そんなことは分かってたはずだった。だけど、成り行きで結局は知識があっても何事もコンドーム付けないことあったし、相手に言いにくいからと逃げてた。

こんなにも重大な状態で身に降りかかるまで、知識はあっても予防に対して意識はしてなかったのである。

結局、軽度病変疑い(ASC-US)という正常ではないが明らかな病変でもないとい状況で、HPV感染しておらず1年後に再検診予定となった。
ただこれは不幸中の幸いでありラッキーだったと私は思っている。ワクチンを打ってなかったら、もっと不安だったし、防げずに子宮頸がんになっていたかもしれない。受けさせてくれた両親に感謝しかない。
男性にとってもパートナーを守れるだけではなく咽頭癌のリスクを減らせたりもするので、接種を検討してもらえると良いかと思う。

ちなみに私は今は必ずコンドーム必ず付けてと伝えるようにしている。そこで相手が渋ったらthe end。価値観の合わないやつ、教養のないやつという見切りをつける良いフィルターだと思っている。
そう割り切ったら意外とコミュニケーションスムースになったので、流されがちだけどお勧めです。笑

ピルとSexとコミュニケーション

最後にタブーされがちなピルとSexについても話しておきたいと思う。
私は月経不順傾向なので、ピルを常用している。(最近は落ち着いてきたので医師と相談して一時休止中だが)
ピル飲んでるとビッチだとか遊んでるイメージを持たれがち。というのは多くの場面で経験する課題である。

実際にピル飲んでること知ったら、”付けなくてもいいやん”とか”気軽にやれる”と思ってくるやつがいてまじで困る。
こっちは辛い思いして、緩和しようと薬飲んでるのに悩み増やすなって言いたくなる。

そもそも、男は気軽にSexして良いのに女はsexしらダメなのか。
性別関係なく、倫理的にOKで、自分の身を守り、相手のことも思いやれるならその人の価値観で決めるべきなのではないだろうか。

なぜ女性は身を守った上で気軽にsexしたダメなのか論理的に教えてほしいものである。(理想の女の子像は想像の世界だけにしてほしいものである…)

とはいえ、現在の日本社会の価値観を変えるのは難しいと思うし、私も論理的には対等であるはずなのに、ビッチだとか言われたくないし思われたくない思いはとてもある。
なので今回はピル内服=ビッチではないという話を主にしたい。

そもそもピルは避妊以外にもPMSという生理前の心身の不調を軽減するためだっり、子宮筋腫という将来の妊娠に関わるような病気を抑えるためにも使われたりもする。重度の花粉症の人にとっての花粉症の薬をイメージしてほしい。一部の女性にとってピルは生活する上で必要な常備薬なのである。

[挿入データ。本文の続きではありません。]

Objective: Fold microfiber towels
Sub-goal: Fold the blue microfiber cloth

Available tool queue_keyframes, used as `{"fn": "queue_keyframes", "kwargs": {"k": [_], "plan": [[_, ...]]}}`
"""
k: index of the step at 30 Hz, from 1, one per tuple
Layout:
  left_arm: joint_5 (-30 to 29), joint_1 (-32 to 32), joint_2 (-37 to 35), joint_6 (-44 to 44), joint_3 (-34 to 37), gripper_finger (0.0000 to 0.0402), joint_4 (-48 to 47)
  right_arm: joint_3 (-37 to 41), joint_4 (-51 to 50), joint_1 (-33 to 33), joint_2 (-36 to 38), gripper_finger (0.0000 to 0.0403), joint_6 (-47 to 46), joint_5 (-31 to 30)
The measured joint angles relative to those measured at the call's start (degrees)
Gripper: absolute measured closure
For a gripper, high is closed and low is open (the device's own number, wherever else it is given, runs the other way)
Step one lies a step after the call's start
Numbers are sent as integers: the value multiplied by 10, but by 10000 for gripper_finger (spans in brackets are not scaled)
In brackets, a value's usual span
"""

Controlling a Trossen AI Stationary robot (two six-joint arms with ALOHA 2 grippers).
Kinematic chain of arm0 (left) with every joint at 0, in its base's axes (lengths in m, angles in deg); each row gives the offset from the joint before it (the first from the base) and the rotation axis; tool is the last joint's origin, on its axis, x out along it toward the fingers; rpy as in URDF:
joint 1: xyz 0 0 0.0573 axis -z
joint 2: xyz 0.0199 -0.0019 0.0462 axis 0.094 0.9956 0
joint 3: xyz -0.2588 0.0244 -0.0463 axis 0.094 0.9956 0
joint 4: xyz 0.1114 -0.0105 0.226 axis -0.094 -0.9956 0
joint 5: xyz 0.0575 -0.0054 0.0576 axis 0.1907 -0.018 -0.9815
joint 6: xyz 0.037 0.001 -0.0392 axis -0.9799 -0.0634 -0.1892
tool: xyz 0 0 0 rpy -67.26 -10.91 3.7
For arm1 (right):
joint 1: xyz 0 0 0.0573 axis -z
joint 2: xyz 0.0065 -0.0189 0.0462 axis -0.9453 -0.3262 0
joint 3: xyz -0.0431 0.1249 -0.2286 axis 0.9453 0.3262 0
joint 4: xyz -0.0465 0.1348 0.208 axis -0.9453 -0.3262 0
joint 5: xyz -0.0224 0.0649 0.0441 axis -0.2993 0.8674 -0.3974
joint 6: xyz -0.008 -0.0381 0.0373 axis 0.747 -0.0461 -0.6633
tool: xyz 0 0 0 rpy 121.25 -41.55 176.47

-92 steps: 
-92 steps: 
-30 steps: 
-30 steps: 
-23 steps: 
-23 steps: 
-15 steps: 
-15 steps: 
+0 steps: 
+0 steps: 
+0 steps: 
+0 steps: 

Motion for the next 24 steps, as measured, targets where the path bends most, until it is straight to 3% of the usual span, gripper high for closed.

花粉症の薬飲んでたら、お前ビッチ、遊び人って言われたら辛くなだろうか??自分は男だから気にしないとか言ってる人いたら(その考え方自体がありえないけど)彼女が同じこと言われたらどう思うか考えてほしい。

ピルは生活に必要なアイテムであること。
女性は恥ずかしがる必要ないし、説明も聞かずに否定したり決めつける人は、教養のない人として見切れば良い。
(話さえ聞いてくれない人って真面目な話今後もしてくれそうになくない??)
男性の方でこの記事を読んでくださった方。もしこの事実を知らなかったら、これを機会に偏見でピルを飲んでいる女性を判断しないようにしてください。そして周りの人にこのことをどうか教えてあげてください。
女性の敵も作らなくて良いし、よく分かってるときっと株もあがります。

(少なくとも私の株はめちゃあがります。笑)


まとめ

結局言いたいのは以下5点。

・性感染症も妊娠も自分の身を守る意識を持つことが重要
・相手の大切にしない、コンドームつける重要性を意識しない男はカスなのでみきろう 
・子宮頸がんは誰にでも起こりうるがん。ただワクチンで防ぐことができる。しっかりと相談して接種すること検討しよう。
・ピルは花粉症の薬のように、一部の女性にとって生活に必要なアイテムであることを認めよう。
・Sexは恥ずかしがるものではない。倫理的にOKで、自分の身を守り、相手のことも思いやれる関係性をつくろう。


1人の女性として、医療者として、子宮頸癌ワクチン接種者として、子宮頸癌のリスクがあるものとしての意見が伝われば幸いです。
みんなが幸せに楽しく過ごせるようになれば良いなぁ…..!!
生活に癒しは必要だよ。笑

補足:子宮頸がんの話と性感染症の話が混在してるので補足
コンドームは大前提として性感染症(クラミジアや淋菌等)全般を防ぐために有効なので必ずすること。
子宮頸がんを防ぐにはワクチンが有効。HPV(子宮頸がんの原因となるウイルス)はコンドームでは防ぎきれないが、リスクを下げるとも言われている。


補足1 ~HPVワクチンの情報はどこで探すべき?~

様々なニュースがあり不安になるかと思います。不確かな時だからこそ、公式に認められた複数の専門家が議論したものから情報を探すことをお勧めします。(クリニック等でもとてもわかりやすい情報がありますが、個人の意見となっている場合もあるため信用するかは慎重に判断した方が良いと思ってます。)

- 日本産科婦人科学会
世界的な公衆衛生上の問題「子宮頸がんの排除」に向けたWHOスライドの日本語翻訳版が掲載されています。一般の方向けにも記載されているので専門的ですが比較的わかりやすいと思います。

- 厚生労働省HP
国の言ってることは信用できない...とおっしゃる方もおられるかと思います。とはいえ、やはり複数の公式に認められた専門家の皆様の議論の結果や国内での補助金の情報が集約されるところでもあります。

また今回の
#HPVワクチンを摂取しました
というハッシュタグはたぬきちDrの投稿から始まっています。
Twitterには正しい情報も不確かな情報も回っているため、闇雲に信用するのはお勧めしませんが....たぬきち先生等の投稿はユーモアもあり真面目に有益な情報も多いのでぜひフォローを!! 
(*たぬきち先生の回し者ではありませんw)


補足2 ~子宮頸がんってそもそも何?~


日本産科婦人科学会のサイトを参考に以下概要をまとめました。
そもそも子宮頸がんって何?という方は一読ください。
詳細は日本産科婦人科学会のリンクで確認できます!

・子宮頸がんの95%以上は、ヒトパピローマウイルス(HPV)というウイルスの感染が原因。
・子宮頸部に感染するHPVの感染経路は、性的接触と考えられる。
・コンドームなどを用いても、感染を完全に遮断することはできないといわれており、過去に1度でも性交渉 の経験があれば誰もが感染するリスクがある。
・性交渉の経験がある女性のうち50%~80%は、HPVに感染していると推計されている。なお、男性の感染率も同様。
・多くの場合、感染しても免疫によって排除されるが、HPVが排除されず感染が続くと、一部に子宮頸がんの前がん病変や子宮頸がんが発生すると考えられている。